**Exercise instructions**
Across the data below, how many lines have the word "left" in them? Give the number and nothing else.
___ Data for this exercise
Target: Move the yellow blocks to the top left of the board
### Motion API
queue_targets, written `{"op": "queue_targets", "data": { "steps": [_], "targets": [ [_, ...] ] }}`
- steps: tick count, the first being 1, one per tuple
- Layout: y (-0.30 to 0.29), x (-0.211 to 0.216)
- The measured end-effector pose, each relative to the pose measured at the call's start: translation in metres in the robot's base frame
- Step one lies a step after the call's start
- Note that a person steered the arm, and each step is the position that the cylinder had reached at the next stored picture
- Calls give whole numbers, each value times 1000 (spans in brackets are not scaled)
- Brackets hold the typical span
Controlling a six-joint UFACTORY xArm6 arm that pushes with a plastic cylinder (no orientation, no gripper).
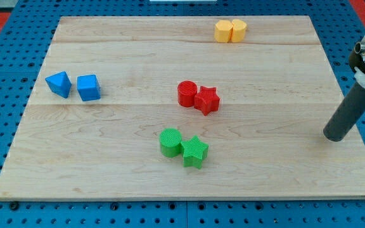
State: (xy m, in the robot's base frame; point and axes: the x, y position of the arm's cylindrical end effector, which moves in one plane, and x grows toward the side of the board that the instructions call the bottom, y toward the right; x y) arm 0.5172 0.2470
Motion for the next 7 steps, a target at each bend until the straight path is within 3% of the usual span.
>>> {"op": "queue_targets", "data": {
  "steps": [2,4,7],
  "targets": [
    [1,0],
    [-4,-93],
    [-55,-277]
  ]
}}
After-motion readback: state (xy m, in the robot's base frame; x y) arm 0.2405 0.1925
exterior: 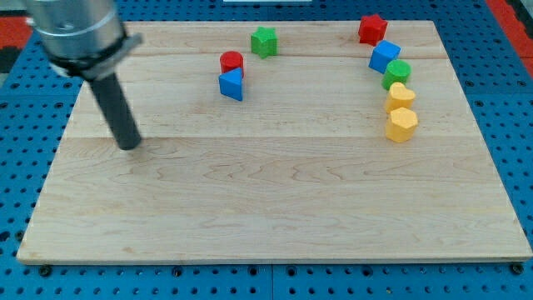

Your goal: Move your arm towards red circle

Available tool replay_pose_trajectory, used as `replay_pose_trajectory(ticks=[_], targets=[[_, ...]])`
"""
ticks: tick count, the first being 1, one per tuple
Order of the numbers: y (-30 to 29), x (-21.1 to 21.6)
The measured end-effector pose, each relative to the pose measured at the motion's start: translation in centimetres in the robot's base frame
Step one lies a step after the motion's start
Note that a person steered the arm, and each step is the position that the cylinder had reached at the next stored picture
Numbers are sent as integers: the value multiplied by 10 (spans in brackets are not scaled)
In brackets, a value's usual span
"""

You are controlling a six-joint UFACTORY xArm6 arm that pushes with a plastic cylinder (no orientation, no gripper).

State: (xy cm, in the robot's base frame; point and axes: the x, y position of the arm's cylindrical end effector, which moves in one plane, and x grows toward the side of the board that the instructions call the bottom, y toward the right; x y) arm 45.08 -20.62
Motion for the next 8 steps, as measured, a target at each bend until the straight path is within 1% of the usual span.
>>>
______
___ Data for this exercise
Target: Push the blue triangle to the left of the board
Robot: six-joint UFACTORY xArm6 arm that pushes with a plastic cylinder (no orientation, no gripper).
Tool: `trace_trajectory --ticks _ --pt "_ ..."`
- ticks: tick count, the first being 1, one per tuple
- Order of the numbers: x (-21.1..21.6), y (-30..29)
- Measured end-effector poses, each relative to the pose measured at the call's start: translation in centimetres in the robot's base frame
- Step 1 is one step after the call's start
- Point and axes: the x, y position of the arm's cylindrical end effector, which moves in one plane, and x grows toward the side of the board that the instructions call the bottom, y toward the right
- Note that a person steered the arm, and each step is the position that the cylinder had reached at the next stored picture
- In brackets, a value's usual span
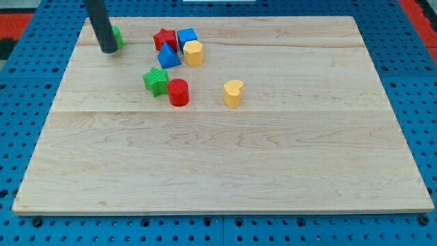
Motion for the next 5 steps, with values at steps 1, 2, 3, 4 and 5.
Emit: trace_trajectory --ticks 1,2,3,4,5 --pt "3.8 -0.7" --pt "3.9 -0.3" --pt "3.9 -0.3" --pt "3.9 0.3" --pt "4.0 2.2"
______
**Result of the task**
2